Re: Regression: memory corruption on Atmel SAMA5D31

From: Peter Rosin
Date: Thu Mar 10 2022 - 04:59:08 EST


[bringing this threadlet back to the lists, hope that's ok]

On 2022-03-10 09:27, Nicolas Ferre wrote:
> On 09/03/2022 at 12:42, Peter Rosin wrote:
>> On 2022-03-09 11:38, Nicolas Ferre wrote:
>>> Hi Peter,
>>>

*snip*

>>> One of my colleagues had an idea about this issue and in particular with
>>> the fact that removing some of the entries in the structure triggered
>>> the problem: "isn't it some kind of misalignment between structures that
>>> are supposed to be treated in 64 bits machines and our 32 bits core that
>>> we use?"
>>> This misalignment or "wrong assumption" of using 64 bits machine might
>>> be present in the USB stack as it seems to be related to this sub-system
>>> somehow.
>>
>> Yes, something like that has been creeping around in the back of my
>> head too.
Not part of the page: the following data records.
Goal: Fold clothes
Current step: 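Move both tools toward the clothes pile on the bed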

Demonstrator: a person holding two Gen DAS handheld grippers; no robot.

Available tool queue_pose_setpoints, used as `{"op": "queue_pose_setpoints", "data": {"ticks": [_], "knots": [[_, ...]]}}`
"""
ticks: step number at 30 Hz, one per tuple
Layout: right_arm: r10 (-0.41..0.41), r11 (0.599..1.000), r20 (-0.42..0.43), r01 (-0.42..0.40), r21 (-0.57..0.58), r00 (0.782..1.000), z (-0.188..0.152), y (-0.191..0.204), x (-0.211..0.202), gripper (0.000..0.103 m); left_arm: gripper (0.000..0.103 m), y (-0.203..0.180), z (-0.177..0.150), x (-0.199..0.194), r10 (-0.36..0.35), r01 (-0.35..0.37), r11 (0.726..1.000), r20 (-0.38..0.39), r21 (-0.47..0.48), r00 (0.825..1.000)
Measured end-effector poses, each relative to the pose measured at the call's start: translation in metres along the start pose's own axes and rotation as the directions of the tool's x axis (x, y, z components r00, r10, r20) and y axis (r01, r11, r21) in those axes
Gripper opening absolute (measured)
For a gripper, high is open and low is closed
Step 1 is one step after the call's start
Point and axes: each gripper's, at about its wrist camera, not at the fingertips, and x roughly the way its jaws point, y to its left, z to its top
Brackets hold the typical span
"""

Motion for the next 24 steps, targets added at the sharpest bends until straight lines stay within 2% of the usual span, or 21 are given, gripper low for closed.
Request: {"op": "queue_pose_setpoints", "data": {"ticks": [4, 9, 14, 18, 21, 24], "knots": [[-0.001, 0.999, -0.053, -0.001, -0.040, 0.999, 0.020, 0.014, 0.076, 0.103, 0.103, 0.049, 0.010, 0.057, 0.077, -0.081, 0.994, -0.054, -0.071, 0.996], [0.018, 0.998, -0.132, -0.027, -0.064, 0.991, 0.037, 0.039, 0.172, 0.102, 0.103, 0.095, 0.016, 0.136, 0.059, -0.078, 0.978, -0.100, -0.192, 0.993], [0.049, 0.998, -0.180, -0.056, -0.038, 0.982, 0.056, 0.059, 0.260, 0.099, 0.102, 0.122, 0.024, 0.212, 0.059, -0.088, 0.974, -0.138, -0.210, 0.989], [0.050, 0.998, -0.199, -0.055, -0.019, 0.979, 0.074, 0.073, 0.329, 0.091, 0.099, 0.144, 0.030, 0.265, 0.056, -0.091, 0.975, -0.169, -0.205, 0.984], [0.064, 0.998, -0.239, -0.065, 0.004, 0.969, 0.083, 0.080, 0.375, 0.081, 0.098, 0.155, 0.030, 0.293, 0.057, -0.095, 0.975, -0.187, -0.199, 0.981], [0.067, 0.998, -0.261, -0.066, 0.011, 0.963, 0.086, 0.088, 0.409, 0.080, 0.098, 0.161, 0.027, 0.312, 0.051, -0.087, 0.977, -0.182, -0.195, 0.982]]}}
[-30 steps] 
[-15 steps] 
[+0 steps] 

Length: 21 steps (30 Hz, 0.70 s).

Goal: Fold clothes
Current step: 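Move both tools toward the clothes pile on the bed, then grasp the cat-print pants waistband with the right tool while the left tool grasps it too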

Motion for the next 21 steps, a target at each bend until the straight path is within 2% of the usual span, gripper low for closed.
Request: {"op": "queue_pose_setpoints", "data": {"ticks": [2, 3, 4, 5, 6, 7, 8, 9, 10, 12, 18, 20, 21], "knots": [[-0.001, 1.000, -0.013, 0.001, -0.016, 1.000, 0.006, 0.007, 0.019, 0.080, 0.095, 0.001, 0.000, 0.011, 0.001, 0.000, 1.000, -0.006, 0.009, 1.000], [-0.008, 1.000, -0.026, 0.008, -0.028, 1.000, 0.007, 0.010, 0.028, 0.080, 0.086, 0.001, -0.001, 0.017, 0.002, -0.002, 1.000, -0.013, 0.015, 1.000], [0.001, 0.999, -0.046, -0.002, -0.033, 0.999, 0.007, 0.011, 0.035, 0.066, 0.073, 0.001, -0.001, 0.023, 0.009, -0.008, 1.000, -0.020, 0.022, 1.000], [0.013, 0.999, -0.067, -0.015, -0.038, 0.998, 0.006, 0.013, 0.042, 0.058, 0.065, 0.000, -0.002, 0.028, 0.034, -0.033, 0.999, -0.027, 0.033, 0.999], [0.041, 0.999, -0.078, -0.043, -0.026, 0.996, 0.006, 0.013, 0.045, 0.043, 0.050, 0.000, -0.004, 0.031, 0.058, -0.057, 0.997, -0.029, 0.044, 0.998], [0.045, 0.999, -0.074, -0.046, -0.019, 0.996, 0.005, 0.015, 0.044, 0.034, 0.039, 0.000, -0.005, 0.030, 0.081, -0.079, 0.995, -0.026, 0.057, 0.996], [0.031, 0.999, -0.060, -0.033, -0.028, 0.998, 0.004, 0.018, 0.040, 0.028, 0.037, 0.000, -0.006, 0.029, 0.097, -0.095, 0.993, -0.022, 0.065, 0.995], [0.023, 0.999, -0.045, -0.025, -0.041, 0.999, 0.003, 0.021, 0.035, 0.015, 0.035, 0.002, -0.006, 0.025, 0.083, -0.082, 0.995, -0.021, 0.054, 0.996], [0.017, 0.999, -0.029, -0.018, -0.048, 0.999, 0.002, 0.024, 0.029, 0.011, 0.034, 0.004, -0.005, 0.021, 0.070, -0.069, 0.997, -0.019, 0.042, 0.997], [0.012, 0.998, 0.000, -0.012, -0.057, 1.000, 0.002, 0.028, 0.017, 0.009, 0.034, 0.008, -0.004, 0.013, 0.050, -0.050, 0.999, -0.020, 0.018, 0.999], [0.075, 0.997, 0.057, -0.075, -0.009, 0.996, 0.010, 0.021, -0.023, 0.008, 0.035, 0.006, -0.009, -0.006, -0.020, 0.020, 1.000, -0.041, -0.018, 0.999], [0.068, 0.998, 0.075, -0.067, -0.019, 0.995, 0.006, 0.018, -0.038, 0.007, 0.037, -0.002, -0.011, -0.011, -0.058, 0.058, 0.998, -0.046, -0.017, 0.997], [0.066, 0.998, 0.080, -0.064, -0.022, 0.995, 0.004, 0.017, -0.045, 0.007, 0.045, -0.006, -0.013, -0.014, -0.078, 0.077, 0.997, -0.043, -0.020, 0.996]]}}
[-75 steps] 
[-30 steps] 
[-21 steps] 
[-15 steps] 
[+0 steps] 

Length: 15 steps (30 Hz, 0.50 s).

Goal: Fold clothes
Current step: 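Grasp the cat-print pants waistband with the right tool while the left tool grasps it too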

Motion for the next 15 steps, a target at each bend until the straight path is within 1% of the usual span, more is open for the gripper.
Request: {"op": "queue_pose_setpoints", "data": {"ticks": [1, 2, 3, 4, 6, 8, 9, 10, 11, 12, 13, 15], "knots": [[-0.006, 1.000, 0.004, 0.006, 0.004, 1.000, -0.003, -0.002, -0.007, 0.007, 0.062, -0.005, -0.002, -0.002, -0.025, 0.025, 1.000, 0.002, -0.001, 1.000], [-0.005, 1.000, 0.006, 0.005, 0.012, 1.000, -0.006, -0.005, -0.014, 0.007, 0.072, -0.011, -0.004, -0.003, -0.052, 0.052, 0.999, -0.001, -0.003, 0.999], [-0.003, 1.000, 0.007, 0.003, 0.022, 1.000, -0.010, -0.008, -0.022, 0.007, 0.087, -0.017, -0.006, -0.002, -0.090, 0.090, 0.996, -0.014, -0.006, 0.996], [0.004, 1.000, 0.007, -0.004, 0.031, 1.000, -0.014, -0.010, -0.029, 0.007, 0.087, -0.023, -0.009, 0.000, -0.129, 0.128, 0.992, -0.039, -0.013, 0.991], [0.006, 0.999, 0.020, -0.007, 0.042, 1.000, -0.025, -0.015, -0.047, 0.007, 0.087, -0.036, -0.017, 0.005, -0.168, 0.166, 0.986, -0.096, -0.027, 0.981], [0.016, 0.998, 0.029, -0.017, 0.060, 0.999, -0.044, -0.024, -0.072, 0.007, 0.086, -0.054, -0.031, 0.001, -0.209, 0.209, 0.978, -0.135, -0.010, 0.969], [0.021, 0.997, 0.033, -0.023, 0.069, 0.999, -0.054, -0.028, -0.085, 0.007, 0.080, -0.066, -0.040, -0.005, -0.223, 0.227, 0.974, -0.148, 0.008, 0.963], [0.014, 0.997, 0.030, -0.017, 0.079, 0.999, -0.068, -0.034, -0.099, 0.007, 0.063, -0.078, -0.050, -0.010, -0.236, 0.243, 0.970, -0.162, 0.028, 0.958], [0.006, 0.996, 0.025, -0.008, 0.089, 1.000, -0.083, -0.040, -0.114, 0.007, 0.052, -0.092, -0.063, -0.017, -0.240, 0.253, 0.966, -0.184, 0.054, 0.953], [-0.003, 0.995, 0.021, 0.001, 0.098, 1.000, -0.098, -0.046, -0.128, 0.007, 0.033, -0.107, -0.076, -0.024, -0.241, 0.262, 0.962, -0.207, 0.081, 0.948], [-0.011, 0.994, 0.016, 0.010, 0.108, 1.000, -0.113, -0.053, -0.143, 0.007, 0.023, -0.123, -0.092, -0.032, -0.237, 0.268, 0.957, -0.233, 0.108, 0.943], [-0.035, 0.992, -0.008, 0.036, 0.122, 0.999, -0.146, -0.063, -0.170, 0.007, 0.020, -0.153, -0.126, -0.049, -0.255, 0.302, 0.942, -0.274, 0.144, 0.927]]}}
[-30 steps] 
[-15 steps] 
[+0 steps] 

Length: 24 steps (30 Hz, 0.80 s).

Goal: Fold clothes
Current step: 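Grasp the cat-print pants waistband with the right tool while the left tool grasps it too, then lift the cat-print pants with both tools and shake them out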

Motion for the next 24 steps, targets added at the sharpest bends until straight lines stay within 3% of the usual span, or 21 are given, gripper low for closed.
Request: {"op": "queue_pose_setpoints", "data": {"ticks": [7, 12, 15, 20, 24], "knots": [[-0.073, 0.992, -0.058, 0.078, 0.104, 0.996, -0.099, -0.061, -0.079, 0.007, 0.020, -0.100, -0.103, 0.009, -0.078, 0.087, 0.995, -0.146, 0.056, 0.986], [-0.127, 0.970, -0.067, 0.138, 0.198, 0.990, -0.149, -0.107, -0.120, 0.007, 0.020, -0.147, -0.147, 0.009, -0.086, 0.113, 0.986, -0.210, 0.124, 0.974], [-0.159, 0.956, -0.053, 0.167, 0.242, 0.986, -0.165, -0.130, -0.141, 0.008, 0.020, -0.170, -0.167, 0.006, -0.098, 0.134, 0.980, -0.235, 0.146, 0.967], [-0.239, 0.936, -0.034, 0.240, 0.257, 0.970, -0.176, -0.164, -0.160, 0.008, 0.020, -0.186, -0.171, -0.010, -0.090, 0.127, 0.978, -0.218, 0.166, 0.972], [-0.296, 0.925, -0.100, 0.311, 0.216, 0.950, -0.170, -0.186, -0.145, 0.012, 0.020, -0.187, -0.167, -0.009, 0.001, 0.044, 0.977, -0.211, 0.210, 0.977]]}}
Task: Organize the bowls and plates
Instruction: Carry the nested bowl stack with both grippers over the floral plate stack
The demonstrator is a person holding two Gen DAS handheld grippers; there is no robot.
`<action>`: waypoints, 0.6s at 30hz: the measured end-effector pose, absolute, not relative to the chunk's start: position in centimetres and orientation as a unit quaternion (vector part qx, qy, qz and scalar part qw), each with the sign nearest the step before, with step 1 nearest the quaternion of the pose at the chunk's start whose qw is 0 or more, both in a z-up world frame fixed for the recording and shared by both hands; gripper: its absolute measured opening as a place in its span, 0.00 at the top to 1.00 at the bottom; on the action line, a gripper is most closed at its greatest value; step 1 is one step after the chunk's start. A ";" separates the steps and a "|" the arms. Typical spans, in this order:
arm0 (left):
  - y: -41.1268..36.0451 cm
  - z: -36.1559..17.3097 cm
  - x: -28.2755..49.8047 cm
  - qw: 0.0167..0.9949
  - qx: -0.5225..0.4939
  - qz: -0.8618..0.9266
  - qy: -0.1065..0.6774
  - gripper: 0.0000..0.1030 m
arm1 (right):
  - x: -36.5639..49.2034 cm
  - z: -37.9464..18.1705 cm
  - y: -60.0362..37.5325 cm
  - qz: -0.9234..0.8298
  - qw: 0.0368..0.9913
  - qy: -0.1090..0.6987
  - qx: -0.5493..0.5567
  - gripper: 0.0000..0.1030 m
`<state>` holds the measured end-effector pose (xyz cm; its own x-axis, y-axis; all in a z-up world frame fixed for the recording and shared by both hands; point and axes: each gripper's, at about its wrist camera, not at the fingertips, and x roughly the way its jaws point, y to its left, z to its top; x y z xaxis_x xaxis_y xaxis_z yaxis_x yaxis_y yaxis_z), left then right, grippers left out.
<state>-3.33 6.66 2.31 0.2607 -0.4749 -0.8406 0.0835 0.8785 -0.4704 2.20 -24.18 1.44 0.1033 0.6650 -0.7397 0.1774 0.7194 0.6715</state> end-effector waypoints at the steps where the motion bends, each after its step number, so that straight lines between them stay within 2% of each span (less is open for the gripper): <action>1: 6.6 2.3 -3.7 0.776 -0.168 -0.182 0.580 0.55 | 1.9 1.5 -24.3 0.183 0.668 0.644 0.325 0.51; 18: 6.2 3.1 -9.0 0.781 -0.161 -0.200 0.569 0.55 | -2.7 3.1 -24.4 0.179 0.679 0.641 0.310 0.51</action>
And it could be something much later in struct device that
>> is no longer sufficiently aligned when struct dev_links_info changes.
>> But what?

I verified the alignment of various things. With the old working
struct dev_links_info, i.e.

struct dev_links_info {
struct list_head suppliers;
struct list_head consumers;
struct list_head needs_suppliers;
struct list_head defer_sync;
bool need_for_probe;
enum dl_dev_state status;
};

I get

sizeof(struct device) 440
sizeof(struct dev_links_info) 40
offsetof(struct device, links) 80
offsetof(struct device, power) 120

"power" is the next member after "struct dev_links_info links" in
struct device, and I find no other uses of struct dev_links_info.
With the new problematic layout, i.e.

struct dev_links_info {
struct list_head suppliers;
struct list_head consumers;
struct list_head defer_sync;
enum dl_dev_state status;
};

I get:

sizeof(struct device) 432
sizeof(struct dev_links_info) 28
offsetof(struct device, links) 80
offsetof(struct device, power) 112

Which means that everything around and within dev_links_info is 8-byte
aligned in the same way in either case. The exception being that
"status" no longer shares 8-byte space with "need_for_probe" (which is
gone). But that should only make things better, no?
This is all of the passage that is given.